(Recorded data)
*** Block opens ***

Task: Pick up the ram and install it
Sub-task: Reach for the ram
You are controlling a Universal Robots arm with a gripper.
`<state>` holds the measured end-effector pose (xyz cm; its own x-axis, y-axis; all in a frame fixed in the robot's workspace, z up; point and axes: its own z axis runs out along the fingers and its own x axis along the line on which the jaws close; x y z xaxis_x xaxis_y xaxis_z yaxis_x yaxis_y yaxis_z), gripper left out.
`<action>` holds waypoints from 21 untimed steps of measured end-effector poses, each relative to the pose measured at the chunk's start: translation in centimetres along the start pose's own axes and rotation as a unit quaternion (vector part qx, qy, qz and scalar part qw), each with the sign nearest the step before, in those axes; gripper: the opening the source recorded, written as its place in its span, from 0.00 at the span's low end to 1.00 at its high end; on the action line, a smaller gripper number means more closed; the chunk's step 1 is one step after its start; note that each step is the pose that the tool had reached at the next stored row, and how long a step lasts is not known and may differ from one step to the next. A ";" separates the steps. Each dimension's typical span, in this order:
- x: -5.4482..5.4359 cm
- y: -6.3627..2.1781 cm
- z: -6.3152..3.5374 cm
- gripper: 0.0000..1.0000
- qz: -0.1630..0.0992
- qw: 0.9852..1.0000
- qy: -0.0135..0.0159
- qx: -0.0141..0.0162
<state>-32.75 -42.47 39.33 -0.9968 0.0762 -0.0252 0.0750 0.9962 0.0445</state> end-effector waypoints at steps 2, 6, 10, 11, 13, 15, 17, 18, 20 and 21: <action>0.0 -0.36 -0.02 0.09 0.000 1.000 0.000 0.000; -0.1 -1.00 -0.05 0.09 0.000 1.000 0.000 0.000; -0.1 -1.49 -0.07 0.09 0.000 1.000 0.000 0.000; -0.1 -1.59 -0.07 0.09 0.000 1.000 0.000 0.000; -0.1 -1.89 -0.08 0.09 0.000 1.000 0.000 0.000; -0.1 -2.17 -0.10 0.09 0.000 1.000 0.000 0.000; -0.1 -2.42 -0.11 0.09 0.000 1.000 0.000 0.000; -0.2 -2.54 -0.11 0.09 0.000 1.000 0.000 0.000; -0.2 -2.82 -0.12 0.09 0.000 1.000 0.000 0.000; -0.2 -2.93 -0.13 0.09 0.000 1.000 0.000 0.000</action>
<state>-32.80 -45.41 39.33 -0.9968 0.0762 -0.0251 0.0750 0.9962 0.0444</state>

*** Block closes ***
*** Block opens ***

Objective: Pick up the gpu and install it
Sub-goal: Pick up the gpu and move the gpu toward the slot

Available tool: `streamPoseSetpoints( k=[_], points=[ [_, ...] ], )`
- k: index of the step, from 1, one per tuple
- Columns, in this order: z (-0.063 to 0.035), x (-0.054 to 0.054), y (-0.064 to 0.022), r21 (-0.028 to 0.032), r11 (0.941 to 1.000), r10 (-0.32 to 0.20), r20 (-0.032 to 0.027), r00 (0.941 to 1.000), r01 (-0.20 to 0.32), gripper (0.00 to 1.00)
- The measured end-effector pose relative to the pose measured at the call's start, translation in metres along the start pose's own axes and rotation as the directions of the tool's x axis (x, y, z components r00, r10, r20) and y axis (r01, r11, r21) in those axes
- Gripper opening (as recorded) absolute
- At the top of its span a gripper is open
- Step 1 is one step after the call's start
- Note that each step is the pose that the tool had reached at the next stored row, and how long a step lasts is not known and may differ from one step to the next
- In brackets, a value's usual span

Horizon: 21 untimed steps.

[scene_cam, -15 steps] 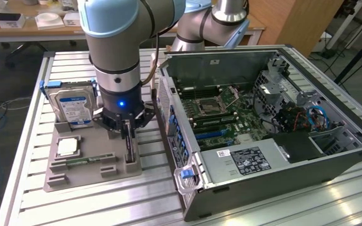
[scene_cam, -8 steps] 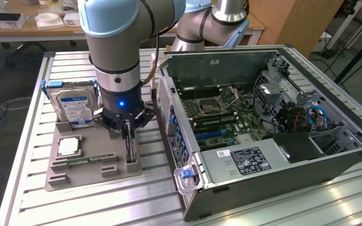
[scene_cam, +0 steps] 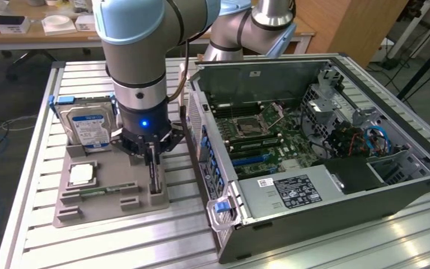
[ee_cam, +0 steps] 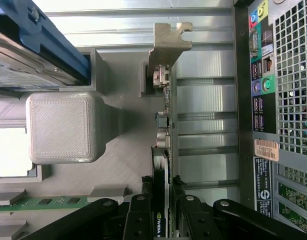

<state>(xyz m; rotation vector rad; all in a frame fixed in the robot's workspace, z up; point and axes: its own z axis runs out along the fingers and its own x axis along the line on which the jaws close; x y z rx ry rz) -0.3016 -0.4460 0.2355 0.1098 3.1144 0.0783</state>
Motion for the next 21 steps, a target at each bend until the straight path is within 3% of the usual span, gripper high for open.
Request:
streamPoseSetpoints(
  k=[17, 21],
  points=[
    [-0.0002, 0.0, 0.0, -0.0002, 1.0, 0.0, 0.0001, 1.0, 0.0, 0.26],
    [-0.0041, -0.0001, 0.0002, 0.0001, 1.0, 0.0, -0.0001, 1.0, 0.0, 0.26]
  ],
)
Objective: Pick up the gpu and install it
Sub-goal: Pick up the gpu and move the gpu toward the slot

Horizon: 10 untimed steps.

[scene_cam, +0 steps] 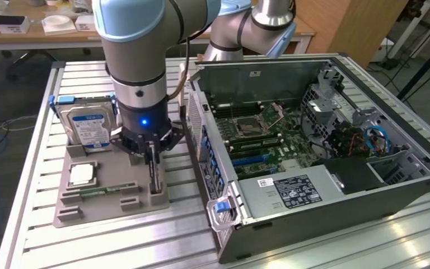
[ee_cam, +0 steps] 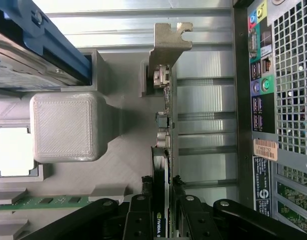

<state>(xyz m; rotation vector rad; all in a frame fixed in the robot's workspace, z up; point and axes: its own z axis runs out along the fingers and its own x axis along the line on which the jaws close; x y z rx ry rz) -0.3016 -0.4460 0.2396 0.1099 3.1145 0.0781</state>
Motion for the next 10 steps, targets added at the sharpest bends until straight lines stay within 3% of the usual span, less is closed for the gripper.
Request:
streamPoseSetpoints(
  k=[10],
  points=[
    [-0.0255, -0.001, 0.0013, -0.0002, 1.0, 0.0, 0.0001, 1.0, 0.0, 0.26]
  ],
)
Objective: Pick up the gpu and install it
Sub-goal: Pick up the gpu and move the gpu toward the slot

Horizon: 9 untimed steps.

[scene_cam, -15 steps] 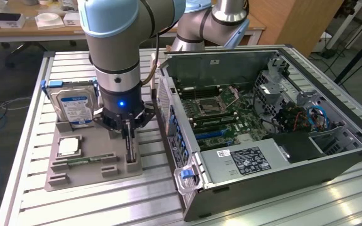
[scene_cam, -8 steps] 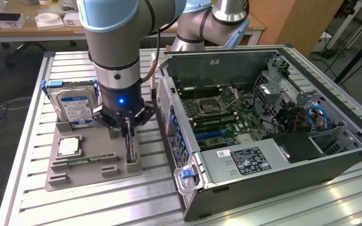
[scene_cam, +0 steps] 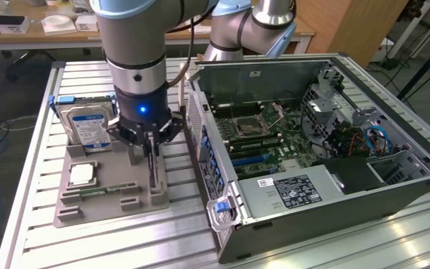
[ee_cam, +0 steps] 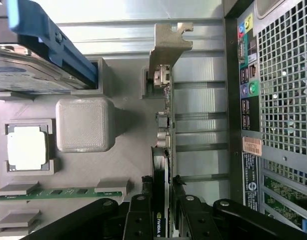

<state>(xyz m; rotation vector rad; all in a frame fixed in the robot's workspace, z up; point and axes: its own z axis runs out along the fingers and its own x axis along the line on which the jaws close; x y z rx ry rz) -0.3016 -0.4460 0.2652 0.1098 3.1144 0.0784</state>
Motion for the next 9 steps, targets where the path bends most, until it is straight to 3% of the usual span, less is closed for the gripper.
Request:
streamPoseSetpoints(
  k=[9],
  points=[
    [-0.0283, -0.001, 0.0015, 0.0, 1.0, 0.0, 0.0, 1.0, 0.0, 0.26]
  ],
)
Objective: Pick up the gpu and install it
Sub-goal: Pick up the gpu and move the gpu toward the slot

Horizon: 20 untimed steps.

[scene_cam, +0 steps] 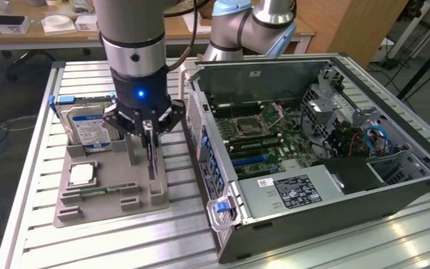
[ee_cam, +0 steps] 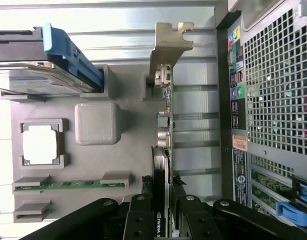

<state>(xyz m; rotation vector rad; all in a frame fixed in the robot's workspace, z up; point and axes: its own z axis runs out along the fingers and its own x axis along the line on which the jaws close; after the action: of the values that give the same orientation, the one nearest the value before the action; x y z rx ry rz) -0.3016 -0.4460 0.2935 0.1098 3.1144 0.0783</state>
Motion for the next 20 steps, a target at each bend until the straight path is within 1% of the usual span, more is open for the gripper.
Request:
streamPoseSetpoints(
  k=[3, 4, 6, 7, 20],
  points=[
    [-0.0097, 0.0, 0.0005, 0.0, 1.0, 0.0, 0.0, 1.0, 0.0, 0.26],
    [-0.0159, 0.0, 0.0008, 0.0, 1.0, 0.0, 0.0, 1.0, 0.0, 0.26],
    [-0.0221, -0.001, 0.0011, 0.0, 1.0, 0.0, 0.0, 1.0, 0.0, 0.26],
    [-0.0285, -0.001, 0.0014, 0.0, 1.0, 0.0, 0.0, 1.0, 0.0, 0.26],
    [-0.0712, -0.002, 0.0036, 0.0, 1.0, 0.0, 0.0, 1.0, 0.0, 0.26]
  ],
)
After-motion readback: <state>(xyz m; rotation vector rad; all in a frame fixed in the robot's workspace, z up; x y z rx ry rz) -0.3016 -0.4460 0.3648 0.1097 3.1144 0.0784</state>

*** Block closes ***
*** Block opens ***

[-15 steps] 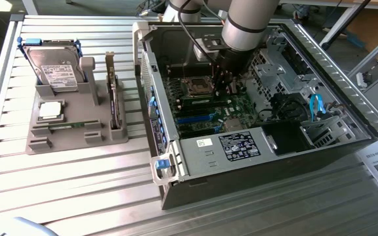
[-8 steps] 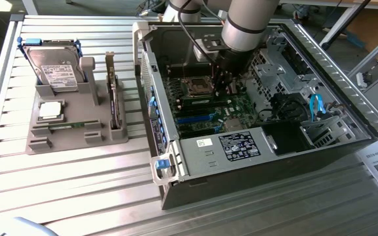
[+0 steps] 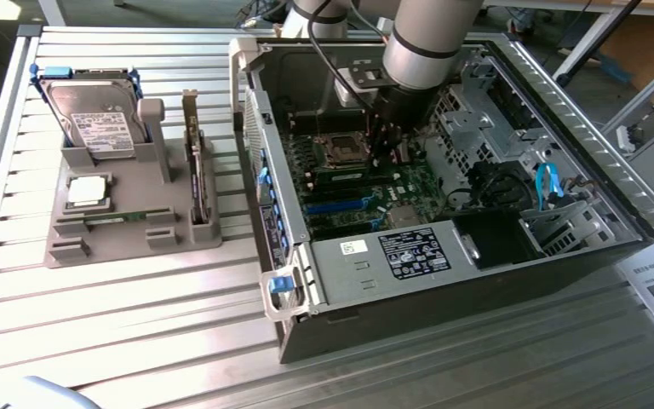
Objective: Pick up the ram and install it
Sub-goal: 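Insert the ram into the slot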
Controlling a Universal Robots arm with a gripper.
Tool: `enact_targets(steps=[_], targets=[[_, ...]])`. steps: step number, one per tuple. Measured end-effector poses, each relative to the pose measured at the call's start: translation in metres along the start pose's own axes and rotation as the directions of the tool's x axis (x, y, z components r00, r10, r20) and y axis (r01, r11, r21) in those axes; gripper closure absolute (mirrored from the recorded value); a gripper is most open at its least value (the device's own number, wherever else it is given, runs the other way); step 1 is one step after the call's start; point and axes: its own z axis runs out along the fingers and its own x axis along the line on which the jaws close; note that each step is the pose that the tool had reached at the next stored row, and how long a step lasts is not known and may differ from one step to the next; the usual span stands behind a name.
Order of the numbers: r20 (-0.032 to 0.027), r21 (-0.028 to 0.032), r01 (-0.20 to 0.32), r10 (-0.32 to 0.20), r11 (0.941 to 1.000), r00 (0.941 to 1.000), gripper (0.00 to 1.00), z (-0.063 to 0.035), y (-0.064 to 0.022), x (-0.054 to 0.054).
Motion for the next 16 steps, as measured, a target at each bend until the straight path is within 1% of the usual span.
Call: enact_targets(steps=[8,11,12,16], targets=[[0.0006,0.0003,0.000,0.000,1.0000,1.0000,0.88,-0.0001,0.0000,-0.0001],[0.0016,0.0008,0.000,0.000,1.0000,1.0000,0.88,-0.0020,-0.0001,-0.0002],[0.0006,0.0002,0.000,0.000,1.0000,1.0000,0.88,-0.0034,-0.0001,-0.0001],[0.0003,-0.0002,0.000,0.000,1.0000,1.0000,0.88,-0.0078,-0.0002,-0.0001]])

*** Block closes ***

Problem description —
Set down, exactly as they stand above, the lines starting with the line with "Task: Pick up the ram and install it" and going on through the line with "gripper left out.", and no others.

Answer below —
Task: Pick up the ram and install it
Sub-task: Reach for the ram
You are controlling a Universal Robots arm with a gripper.
`<state>` holds the measured end-effector pose (xyz cm; its own x-axis, y-axis; all in a frame fixed in the robot's workspace, z up; point and axes: its own z axis runs out along the fingers and its own x axis along the line on which the jaws close; x y z xaxis_x xaxis_y xaxis_z yaxis_x yaxis_y yaxis_z), gripper left out.

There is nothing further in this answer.